If both the filtered estimates and one-step-ahead estimates are needed by the user at each time point, kalman can be invoked twice for each time point—first without t and q to produce

\[\hat{\beta}_{k|k}\]

and \(C_{k|k}\), and second without update to produce

\[\hat{\beta}_{k+1|k}\]

and \(C_{k+1|k}\). (Without t and q, the prediction equations are skipped. Without update, the update equations are skipped.)
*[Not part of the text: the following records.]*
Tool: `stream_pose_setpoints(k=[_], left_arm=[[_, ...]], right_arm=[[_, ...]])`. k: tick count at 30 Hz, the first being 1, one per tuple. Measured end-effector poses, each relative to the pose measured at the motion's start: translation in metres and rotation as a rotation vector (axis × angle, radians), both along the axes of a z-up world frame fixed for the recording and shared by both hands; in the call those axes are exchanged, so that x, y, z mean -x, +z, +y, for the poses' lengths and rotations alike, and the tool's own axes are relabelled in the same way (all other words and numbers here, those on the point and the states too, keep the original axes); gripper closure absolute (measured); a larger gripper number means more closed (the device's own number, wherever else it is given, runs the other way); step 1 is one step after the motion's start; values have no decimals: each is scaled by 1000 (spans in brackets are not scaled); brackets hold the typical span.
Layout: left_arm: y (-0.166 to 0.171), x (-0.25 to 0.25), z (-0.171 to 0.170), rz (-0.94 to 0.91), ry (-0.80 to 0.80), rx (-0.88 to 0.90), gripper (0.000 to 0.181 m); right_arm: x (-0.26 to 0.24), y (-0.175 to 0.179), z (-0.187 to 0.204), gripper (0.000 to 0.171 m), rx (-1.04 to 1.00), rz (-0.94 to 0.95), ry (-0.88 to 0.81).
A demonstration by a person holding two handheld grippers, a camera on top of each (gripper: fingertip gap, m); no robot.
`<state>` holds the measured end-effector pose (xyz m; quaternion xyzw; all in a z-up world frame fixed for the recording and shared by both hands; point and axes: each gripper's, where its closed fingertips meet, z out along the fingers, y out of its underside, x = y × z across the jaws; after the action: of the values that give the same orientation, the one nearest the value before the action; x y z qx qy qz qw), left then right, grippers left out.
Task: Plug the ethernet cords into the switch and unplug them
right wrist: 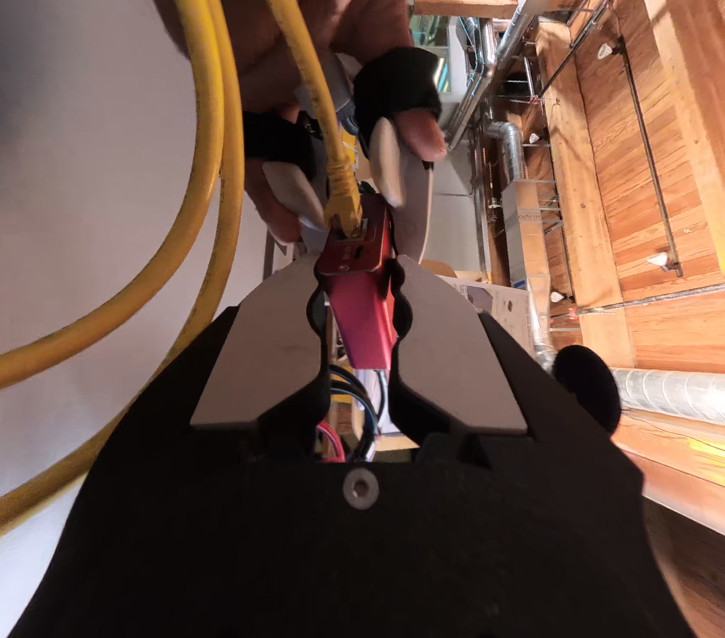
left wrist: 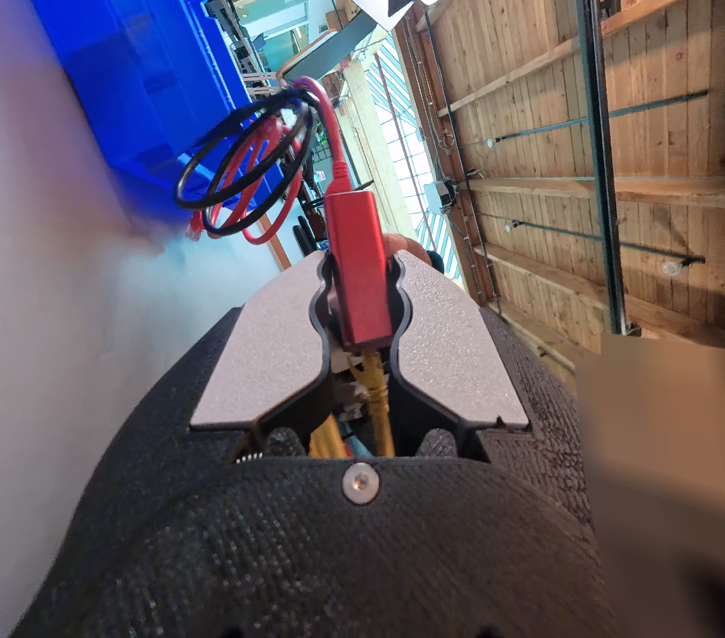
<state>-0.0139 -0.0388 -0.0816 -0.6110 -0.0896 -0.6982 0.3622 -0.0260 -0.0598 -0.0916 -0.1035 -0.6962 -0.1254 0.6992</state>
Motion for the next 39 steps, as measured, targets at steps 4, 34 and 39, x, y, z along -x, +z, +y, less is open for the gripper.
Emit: stream_pose_setpoints(k=[4,34,39], left_arm=[[28,14,-5,23,18,-178,142],[54,9,-31,380,145,-605,154],[54,21,-27,330,159,-583,154]], right_arm=[[-12,35,5,145,307,51,24],[-22,95,20,134,1903,-32,279],[-53,74,65,122,1962,120,231]])
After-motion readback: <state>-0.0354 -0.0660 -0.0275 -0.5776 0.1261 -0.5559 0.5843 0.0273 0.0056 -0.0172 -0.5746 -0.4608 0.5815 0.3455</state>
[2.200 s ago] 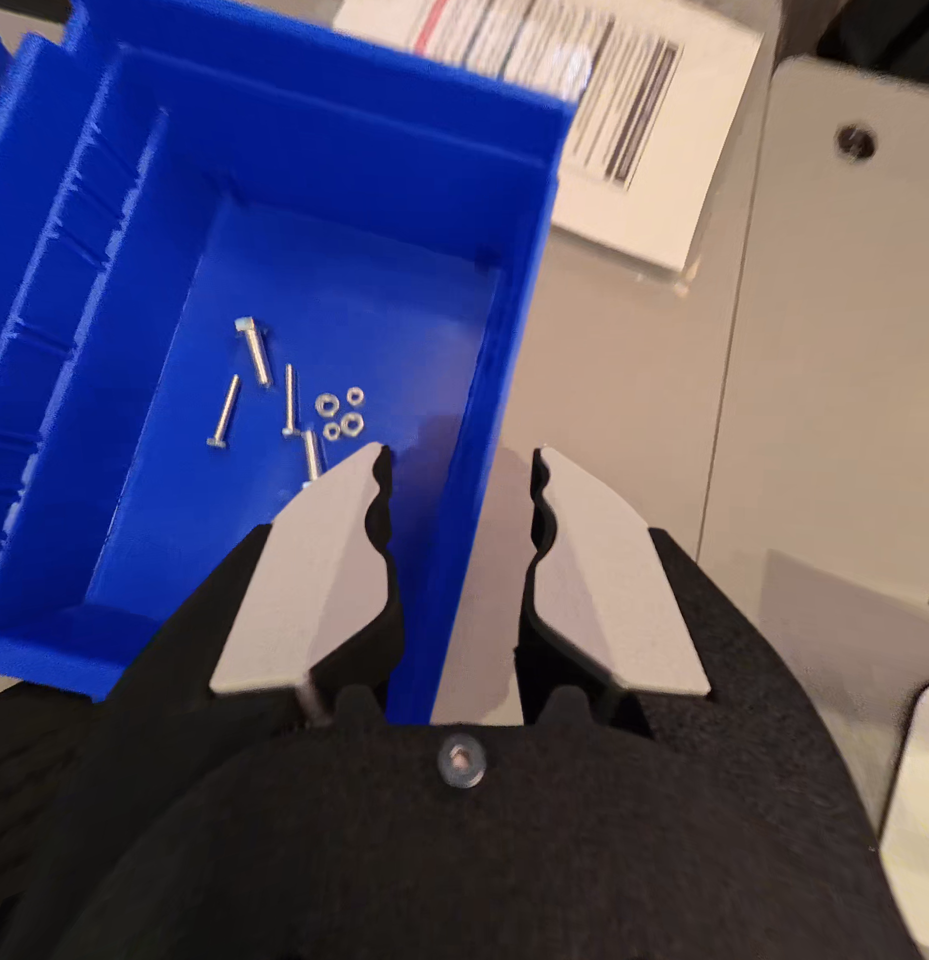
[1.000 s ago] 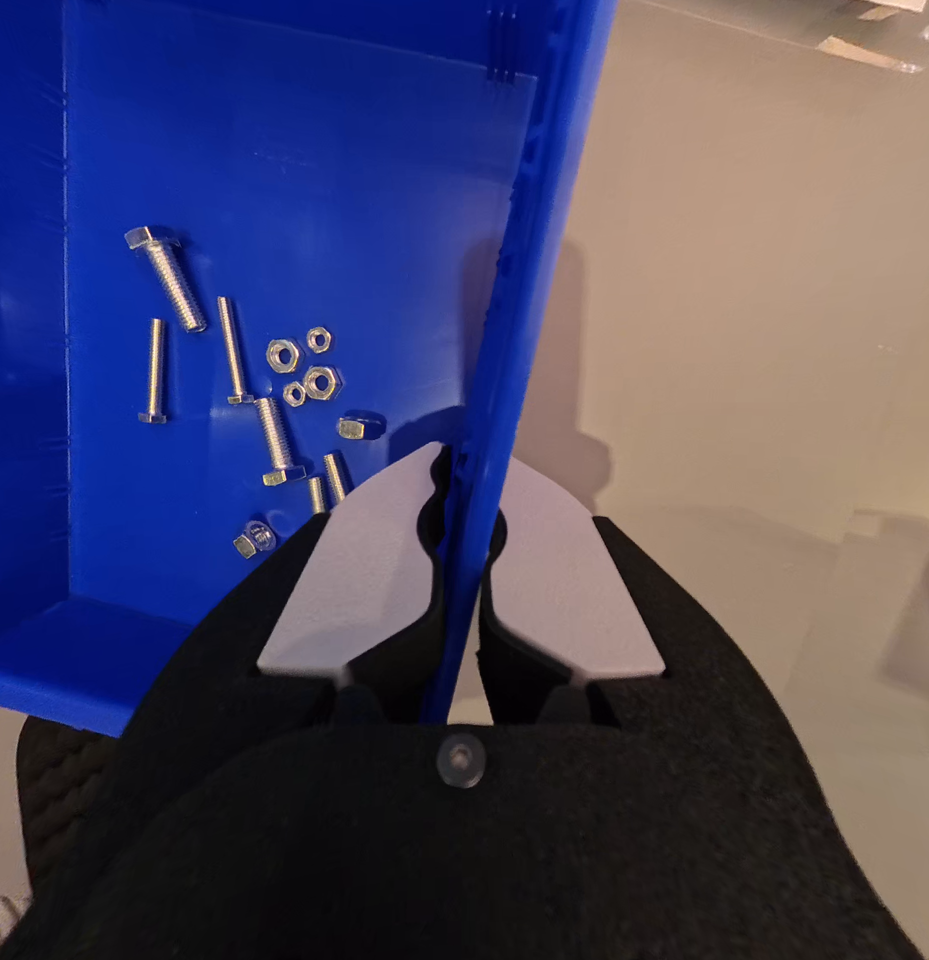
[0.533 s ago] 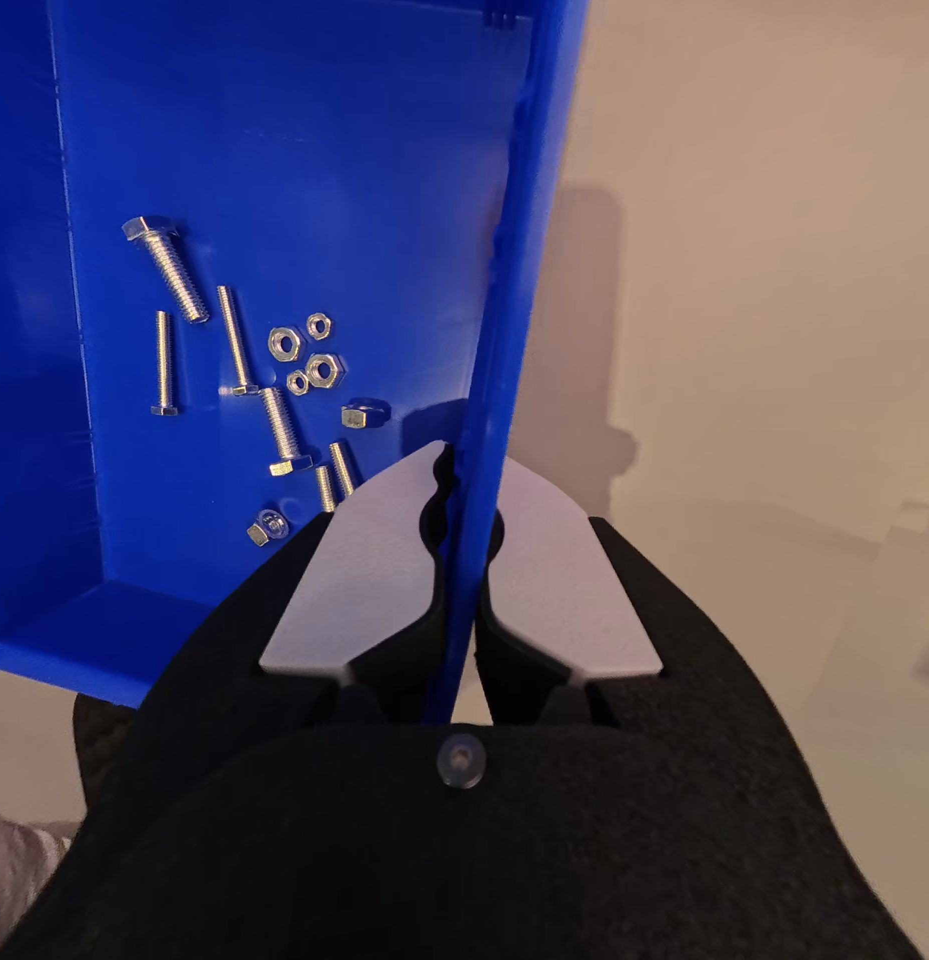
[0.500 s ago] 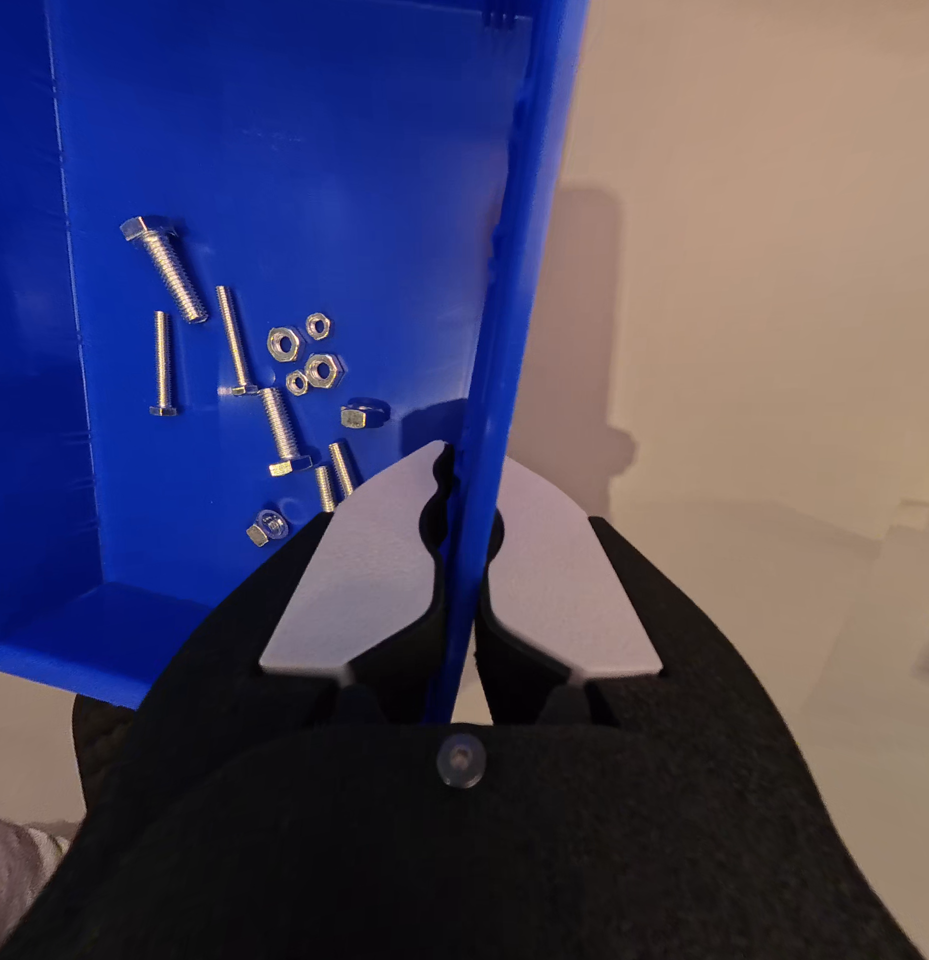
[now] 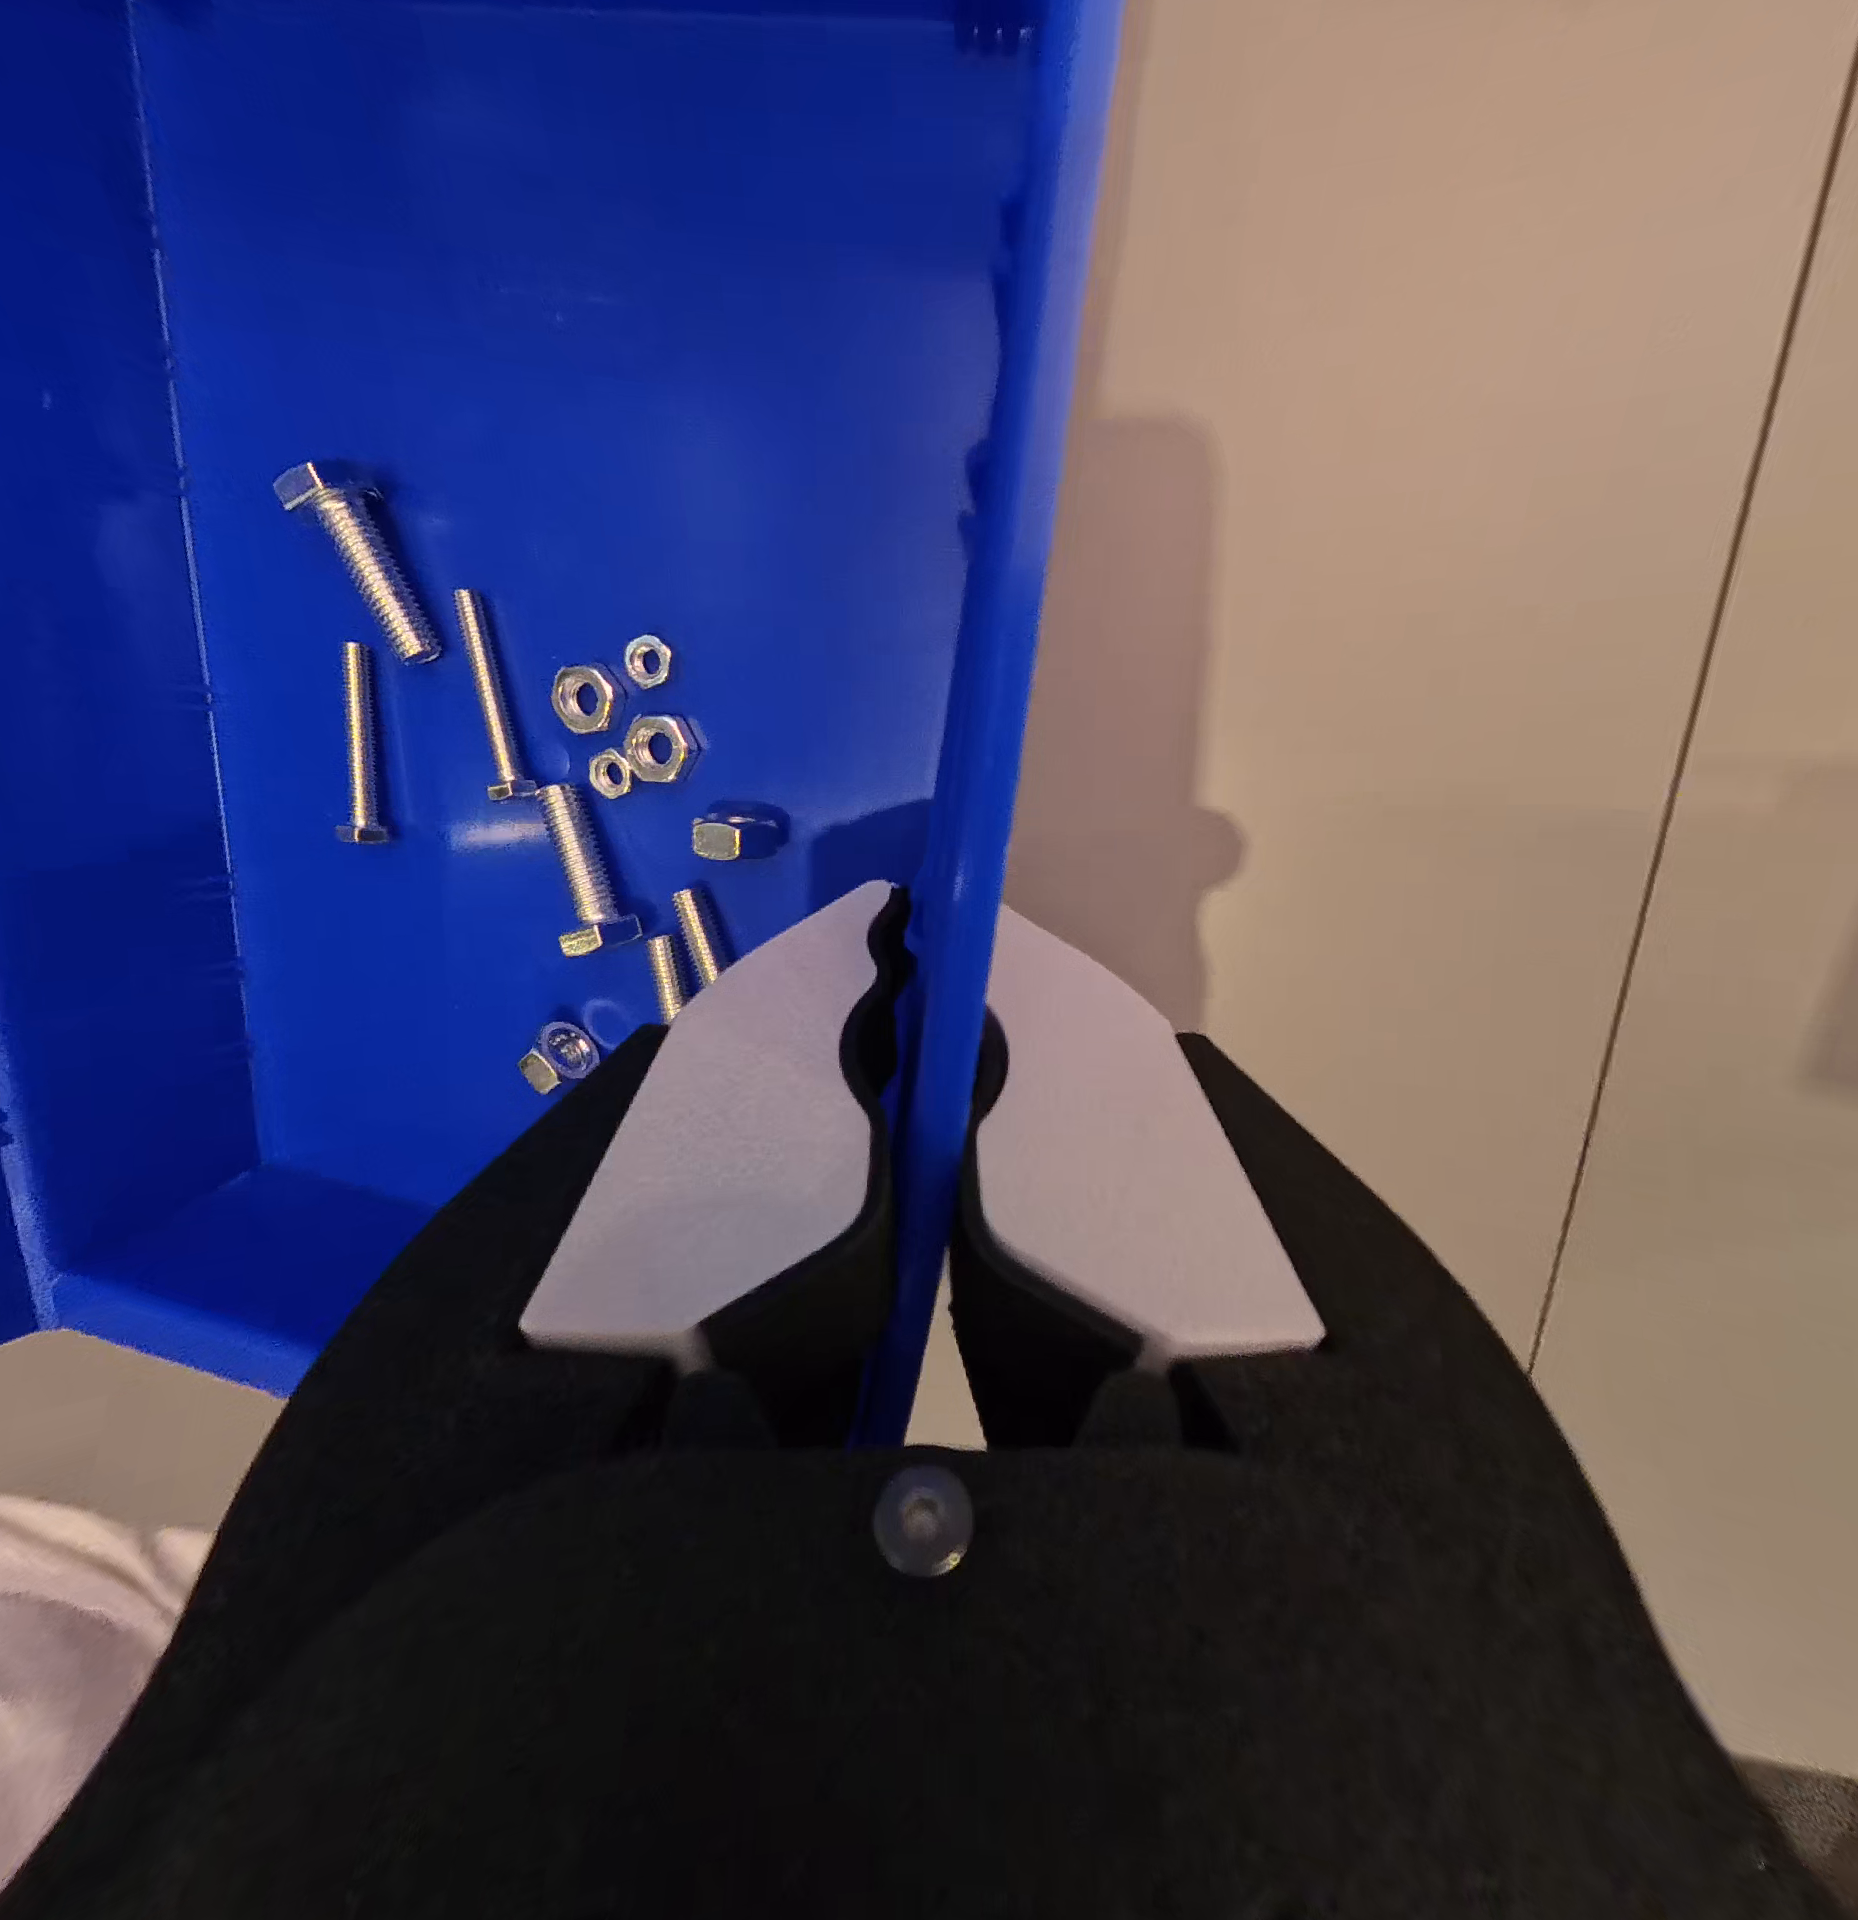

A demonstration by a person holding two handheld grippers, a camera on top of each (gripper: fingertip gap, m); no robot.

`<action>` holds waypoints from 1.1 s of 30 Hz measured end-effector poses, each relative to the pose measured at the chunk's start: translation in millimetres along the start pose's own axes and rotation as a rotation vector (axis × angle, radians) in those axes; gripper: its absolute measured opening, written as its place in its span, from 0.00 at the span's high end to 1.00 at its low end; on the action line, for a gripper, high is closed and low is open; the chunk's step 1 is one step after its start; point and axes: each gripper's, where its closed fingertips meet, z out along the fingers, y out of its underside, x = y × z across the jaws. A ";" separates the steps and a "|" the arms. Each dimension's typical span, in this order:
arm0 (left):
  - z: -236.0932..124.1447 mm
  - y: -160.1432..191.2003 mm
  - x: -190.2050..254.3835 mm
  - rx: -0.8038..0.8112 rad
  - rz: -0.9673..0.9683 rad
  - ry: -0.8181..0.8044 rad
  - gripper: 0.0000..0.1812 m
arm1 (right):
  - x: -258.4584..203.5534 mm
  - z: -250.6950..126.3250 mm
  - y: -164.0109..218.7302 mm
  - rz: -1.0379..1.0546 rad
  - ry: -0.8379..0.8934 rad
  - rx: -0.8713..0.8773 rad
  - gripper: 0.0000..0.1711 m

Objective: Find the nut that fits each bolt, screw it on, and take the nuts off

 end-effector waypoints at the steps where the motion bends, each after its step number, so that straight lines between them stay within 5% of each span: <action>1: -4.1 -1.2 -2.1 0.006 0.007 -0.006 0.85 | -4.2 -10.8 0.3 0.003 -0.004 -0.003 0.96; 7: -32.5 -6.0 -19.0 0.013 0.040 -0.092 0.85 | -61.5 -91.7 -29.5 -0.057 0.061 0.028 0.96; 13: -63.7 3.5 -40.4 -0.049 0.042 -0.167 0.82 | -214.9 -113.0 -81.1 -0.204 -0.022 0.107 0.96; 20: -152.3 -7.4 -101.3 0.019 0.080 -0.590 0.83 | -459.0 -49.2 -85.8 -0.480 -0.336 0.069 0.96; 24: -195.2 -10.5 -101.8 0.081 0.039 -0.646 0.83 | -572.9 3.1 -65.7 -0.598 -0.467 -0.012 0.96; 33: -229.7 -25.8 -81.1 0.210 0.078 -0.636 0.84 | -701.5 120.1 -48.2 -0.654 -0.411 -0.086 0.96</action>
Often, one desires the estimate of the state vector more than one-step-ahead, i.e., an estimate of

\[\hat{\beta}_{k|j}\]

is needed where k > j + 1. At time j, kalman is invoked with update to compute

\[\hat{\beta}_{j+1|j}\]

Subsequent invocations of kalman without update can compute

\[\hat{\beta}_{j+2|j}, \hat{\beta}_{j+3|j}, \ldots \hat{\beta}_{k|j}\]

Computations for

\[\hat{\beta}_{k|j}\]

and \(C_{k|j}\) assume the variance-covariance matrices of the errors in the observation equation and state equation are known up to an unknown positive scalar multiplier, \(\sigma^2\). The maximum likelihood estimate of \(\sigma^2\) based on the observations \(y_1,y_2,\ldots,y_m\), is given by

\[\hat{\sigma}^2 = SS/N\]

where

\[N = \sum_{k=1}^{m} n_k \text{ and } SS = \sum_{k=1}^{m} v_k^T H_k^{-1} v_k\]

N and SS are the input/output arguments n and ss.

If \(\sigma^2\) is known, the \(R_k\)s and \(Q_k\)s can be input as the variance-covariance matrices exactly. The earlier discussion is then simplified by letting \(\sigma^2=1\).

In practice, the matrices \(T_k\), \(Q_k\), and \(R_k\) are generally not completely known. They may be known functions of an unknown parameter vector θ. In this case, kalman can be used in conjunction with an optimization program (see function minUnconMultivar, PyIMSL Math Library, Chapter 8, Optimization) to obtain a maximum likelihood estimate of θ. The natural logarithm of the likelihood function for \(y_1,y_2, \ldots,y_m\) differs by no more than an additive constant from

\[\begin{split}\begin{array}{l} L\left(\theta, \sigma^2; y_1, y_2, \ldots, y_m\right) = - \tfrac{1}{2}N\ln \sigma^2 \\ \phantom{...} -\tfrac{1}{2}\displaystyle\sum_{k=1}^{m} \ln \left[\det \left(H_k\right) \right] - \tfrac{1}{2}\sigma^{-2} \sum_{k=1}^{m} v_k^T H_k^{-1} v_k \end{array}\end{split}\]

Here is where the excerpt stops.